Aquel día fuimos a dar una vuelta por la ciudad. Estaba calmada, con apenas gente, a diferencia de en verano. Cuando llegaban las fiestas veraniegas las calles se llenaban de personas. Incluso ocupaban la carretera, obstaculizando el tráfico. Parecía un episodio perverso de The Walking Dead. Debido a lo lleno que estaba, la gente caminaba lenta, chocándose unos con otros, mirándose con cara de descosidos psicópatas drogados. Y qué decir de los borrachos, que iban dando tumbos, como los zombis más esqueléticos de la mencionada serie. Los días no festivos parecido, sin estar en mitad de la carretera. Por eso el invierno se apreciaba mejor la ciudad.

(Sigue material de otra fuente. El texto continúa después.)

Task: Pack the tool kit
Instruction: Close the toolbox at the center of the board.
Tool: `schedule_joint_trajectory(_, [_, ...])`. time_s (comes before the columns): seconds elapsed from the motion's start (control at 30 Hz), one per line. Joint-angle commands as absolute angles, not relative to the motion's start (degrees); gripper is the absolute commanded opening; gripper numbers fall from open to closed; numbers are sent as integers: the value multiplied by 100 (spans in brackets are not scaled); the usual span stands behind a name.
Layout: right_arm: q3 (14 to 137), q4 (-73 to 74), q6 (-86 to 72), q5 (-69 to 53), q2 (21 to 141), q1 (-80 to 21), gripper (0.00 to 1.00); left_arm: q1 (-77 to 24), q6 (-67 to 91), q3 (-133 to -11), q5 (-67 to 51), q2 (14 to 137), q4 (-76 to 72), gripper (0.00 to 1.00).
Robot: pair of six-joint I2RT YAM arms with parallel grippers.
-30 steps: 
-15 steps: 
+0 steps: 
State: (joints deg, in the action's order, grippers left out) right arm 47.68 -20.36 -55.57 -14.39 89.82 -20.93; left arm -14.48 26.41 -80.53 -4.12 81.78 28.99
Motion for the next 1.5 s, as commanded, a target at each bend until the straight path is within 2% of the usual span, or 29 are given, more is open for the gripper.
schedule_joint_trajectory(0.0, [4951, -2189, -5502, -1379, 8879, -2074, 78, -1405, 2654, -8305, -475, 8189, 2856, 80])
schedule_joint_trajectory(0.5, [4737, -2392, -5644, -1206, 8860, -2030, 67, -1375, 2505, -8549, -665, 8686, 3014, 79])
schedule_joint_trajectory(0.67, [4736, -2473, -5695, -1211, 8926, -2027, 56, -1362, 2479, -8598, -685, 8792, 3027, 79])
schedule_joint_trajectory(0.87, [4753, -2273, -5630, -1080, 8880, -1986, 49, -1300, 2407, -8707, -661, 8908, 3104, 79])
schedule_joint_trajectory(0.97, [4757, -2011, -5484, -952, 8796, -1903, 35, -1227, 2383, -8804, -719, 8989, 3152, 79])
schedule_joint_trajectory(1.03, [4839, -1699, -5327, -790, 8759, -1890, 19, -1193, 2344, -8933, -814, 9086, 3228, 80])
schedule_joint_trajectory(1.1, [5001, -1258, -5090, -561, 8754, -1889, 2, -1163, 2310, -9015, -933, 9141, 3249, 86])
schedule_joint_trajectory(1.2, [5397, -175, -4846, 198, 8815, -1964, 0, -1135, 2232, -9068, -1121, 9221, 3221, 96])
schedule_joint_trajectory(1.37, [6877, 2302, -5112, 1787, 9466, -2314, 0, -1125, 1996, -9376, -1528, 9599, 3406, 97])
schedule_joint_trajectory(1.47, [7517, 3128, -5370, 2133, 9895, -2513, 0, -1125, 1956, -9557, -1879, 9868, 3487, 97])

Quizá no era iluminada de forma tan bella por el sol. Quizá no se estaba tan cómodo como cuando hace calor pero viento norte, pudiendo ir con poca ropa. Quizá no se veía tanta vida. Pero era más tuya. Era más íntima. Era más discreta. Podías caminar por las calles y decir, orgullosa: “ésta es mi ciudad”. Podías ir a unos jardines que presidían las playas más importantes y ver a la izquierda un faro y a la derecha un palacio. Podías ir a un parque con playa también, a cobijarte bajo los árboles cuyas hojas te protegían amortiguando a la lluvia, a ver toda la costa y las montañas al fondo. Era una ciudad de la que enamorarse. Su gente no tanto. Era fría e hipócrita. Muchos de ellos, al menos. Era gente a evitar. Lo que a mí me supuso más de un problema, ya que mi cara solía ser un libro abierto y cuando alguien me daba asco no podía evitar contraerla. Igual por esa razón Eric se dio cuenta de que algo no iba bien.

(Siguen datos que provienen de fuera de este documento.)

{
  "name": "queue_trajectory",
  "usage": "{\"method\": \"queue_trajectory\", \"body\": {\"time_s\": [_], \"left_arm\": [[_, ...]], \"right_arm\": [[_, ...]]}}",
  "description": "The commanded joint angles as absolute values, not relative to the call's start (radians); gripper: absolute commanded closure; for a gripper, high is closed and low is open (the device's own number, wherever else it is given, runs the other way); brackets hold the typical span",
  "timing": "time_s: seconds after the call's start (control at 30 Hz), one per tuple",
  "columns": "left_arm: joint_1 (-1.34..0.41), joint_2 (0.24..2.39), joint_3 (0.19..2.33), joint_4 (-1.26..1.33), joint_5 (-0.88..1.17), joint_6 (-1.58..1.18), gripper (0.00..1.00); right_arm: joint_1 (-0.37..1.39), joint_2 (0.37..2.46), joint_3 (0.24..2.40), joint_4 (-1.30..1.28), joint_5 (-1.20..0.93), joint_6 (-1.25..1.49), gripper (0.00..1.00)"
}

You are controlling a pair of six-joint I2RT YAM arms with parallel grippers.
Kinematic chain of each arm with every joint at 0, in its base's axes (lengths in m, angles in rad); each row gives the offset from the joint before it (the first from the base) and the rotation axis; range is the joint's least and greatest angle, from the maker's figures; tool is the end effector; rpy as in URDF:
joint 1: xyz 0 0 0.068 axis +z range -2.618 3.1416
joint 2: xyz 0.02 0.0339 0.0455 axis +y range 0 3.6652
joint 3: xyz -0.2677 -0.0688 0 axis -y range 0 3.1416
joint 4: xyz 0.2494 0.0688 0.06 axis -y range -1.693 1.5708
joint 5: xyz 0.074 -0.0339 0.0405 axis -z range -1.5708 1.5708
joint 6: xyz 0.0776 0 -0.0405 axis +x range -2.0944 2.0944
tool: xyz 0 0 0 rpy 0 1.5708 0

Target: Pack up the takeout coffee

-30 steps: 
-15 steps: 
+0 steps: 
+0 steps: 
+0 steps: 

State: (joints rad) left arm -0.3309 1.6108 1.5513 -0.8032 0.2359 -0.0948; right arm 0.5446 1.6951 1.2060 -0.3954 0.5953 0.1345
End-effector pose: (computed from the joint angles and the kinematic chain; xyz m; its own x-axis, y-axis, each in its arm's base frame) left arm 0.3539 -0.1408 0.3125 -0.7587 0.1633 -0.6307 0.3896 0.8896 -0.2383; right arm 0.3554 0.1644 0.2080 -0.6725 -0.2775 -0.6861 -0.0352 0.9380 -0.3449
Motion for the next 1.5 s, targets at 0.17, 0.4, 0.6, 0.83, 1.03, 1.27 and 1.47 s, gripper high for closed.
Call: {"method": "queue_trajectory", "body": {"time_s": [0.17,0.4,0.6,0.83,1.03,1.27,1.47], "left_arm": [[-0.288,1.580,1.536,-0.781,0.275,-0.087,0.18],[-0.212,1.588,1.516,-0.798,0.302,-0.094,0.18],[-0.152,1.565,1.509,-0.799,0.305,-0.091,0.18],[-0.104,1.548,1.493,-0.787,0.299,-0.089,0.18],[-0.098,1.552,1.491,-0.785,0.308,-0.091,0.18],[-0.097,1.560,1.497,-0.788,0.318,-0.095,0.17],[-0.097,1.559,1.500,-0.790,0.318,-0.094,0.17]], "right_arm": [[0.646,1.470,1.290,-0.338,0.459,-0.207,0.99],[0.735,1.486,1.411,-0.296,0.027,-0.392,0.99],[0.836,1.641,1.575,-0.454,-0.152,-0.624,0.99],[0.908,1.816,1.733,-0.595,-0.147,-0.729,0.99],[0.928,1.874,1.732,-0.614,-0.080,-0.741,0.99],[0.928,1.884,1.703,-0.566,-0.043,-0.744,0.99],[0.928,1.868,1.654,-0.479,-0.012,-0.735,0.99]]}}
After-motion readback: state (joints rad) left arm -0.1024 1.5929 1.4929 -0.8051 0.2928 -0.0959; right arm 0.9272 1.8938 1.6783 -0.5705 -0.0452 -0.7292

De una forma u otra, acabamos en un puesto pidiendo un par de tarrinas de helados, como buenas personas del norte. A pesar del frío. A pesar de la lluvia. A pesar de lo oscura que estaba la ciudad no hacía más que mejorar su encanto. Y cuando las luces se encendían la llenaban de otro encanto aún más especial. Porque ya la oscuridad era lo que reinaba tanto en el cielo como en las calles. Pero las luces luchaban contra aquello. Luces no muy fuertes, a las cuales mirando divisabas a las gotas de lluvia, finas y delicadas, como el alma al contemplar tan bello paisaje. Suspiré, sabiendo que algún día perdería todo aquello. Ya fuese porque me iría lejos o porque mi cuerpo sería devorado por la tierra. Aquello era parte de mi vida, sino mi vida entera. Era el lugar a donde siempre volvería mi hermano, no importaba los años que pasasen. Era el lugar a donde volvería yo, no importaba lo que pasase. Nos visualicé siendo viejos, recordando toda nuestra vida pasada, los errores y los éxitos. Y pensé que no quería perder ni a Onai ni a Eric. Pensé que lo mejor sería dejar a Onai como mi amigo. Un amigo con el que tuve una gran aventura pero siempre cerca de mí, sabiendo que está bien y le va bien. Y Eric mi marido con el que pasaría el resto de mis días hasta fallecer. Estaría bien. Pareció ser mi sueño de futuro. Pero mi corazón insistía e insistía. Insistía e…

Insistía en que yo no quería perder a Onai.

Y otra vez, sin que Eric se diera cuenta, mis lágrimas se mezclaron con la lluvia.